- [The task] Pick every line from the data below that contains the string "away" and copy it.

[[ Data extracts open ]]

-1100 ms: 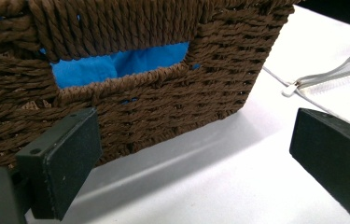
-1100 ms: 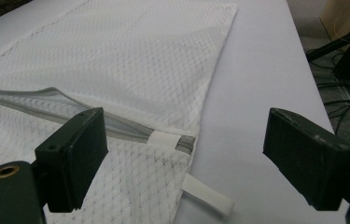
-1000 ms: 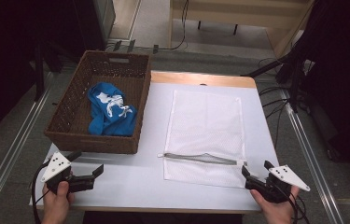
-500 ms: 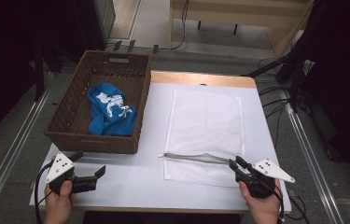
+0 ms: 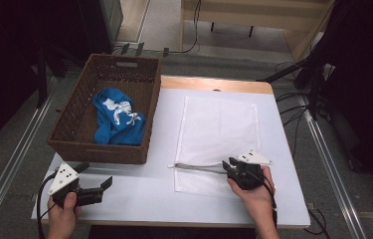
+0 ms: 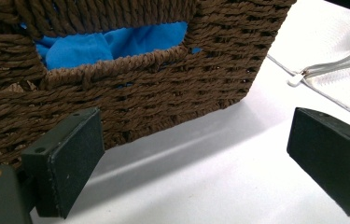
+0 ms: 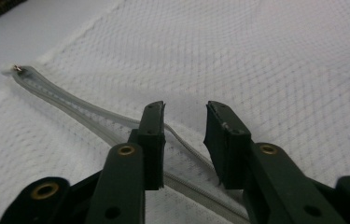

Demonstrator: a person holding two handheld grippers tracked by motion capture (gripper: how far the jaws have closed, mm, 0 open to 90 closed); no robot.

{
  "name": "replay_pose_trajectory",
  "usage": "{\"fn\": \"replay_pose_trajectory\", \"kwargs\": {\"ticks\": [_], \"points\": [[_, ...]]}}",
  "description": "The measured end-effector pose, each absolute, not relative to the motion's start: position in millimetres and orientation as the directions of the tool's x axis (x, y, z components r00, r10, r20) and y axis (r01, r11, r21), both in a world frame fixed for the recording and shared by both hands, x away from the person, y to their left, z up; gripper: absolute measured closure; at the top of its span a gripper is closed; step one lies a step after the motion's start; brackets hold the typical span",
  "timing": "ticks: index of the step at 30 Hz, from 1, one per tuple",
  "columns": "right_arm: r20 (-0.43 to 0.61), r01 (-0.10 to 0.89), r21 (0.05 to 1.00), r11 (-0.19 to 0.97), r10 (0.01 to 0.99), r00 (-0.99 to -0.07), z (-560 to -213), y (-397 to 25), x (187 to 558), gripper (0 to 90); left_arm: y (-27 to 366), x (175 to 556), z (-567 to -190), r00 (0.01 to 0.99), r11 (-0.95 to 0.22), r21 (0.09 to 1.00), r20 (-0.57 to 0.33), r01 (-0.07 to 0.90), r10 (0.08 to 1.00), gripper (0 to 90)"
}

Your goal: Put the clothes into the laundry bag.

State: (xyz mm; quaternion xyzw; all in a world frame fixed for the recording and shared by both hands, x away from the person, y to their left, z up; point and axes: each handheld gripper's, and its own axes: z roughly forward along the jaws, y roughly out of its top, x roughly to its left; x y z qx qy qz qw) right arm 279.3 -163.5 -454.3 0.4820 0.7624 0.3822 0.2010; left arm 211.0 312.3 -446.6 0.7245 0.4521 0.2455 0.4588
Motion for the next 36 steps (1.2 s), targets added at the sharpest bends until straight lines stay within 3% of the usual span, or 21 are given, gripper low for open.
{"fn": "replay_pose_trajectory", "kwargs": {"ticks": [6, 12, 20, 23, 26, 36], "points": [[0.068, 0.602, 0.759, 0.246, 0.891, -0.449, -466, -165, 286, 62.5, 313, 211, -448, 0.474, -0.176, 0.883, -0.059, 0.436, 0.878, 4.4], [0.038, 0.617, 0.734, 0.283, 0.891, -0.453, -473, -161, 285, 65.2, 307, 211, -452, 0.488, -0.203, 0.871, -0.048, 0.448, 0.872, 4.4], [0.042, 0.648, 0.702, 0.294, 0.892, -0.45, -472, -163, 287, 90.0, 304, 211, -454, 0.485, -0.232, 0.863, -0.017, 0.448, 0.874, 5.7], [0.022, 0.48, 0.851, 0.214, 0.898, -0.439, -453, -167, 275, 90.0, 306, 212, -454, 0.473, -0.213, 0.867, -0.029, 0.45, 0.88, 5.8], [0.006, 0.405, 0.898, 0.173, 0.915, -0.404, -437, -169, 268, 90.0, 307, 212, -453, 0.471, -0.21, 0.868, -0.031, 0.45, 0.882, 5.8], [0.06, 0.491, 0.853, 0.174, 0.903, -0.425, -452, -172, 272, 85.7, 308, 211, -453, 0.466, -0.209, 0.868, -0.029, 0.45, 0.884, 5.8]]}}
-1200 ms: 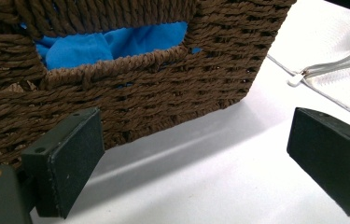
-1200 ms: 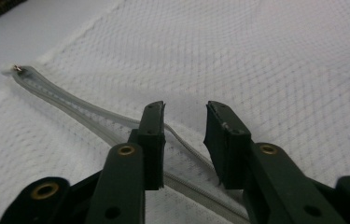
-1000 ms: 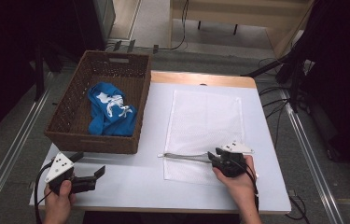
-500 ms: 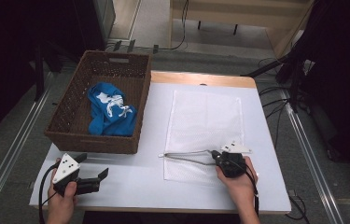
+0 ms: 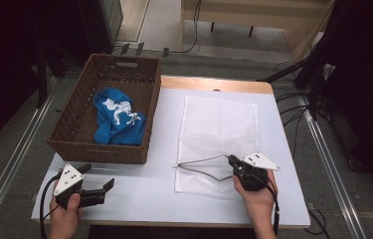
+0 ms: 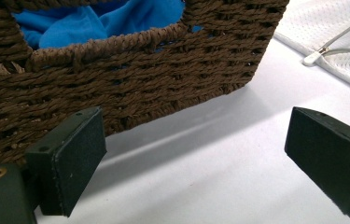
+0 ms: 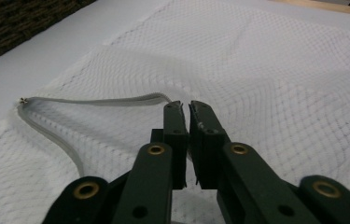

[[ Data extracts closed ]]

- [Response area]
  "description": "The measured end-effector pose, each absolute, not relative to the motion's start: position in millimetres and orientation as the directions of the tool's x axis (x, y, z components r00, r10, r20) and y axis (r01, r11, r21), both in a world frame fixed for the recording and shared by both hands, x away from the person, y to their left, z up; gripper: absolute measured closure; at the top of its span a gripper is closed; step one lies a step after the motion's start; brackets hold the typical span",
State: (xyz mm; quaternion xyzw; all in a world frame fixed for the recording and shared by both hands, x away from the person, y to their left, z up; point and axes: each handheld gripper's, and its own axes: z roughly forward along the jaws, y roughly out of its top, x roughly to its left; x y z qx qy qz qw) right arm 279.3 -163.5 -454.3 0.4820 0.7624 0.3822 0.2010; left arm 211.0 312.3 -446.6 0.7245 0.4521 0.2455 0.4588

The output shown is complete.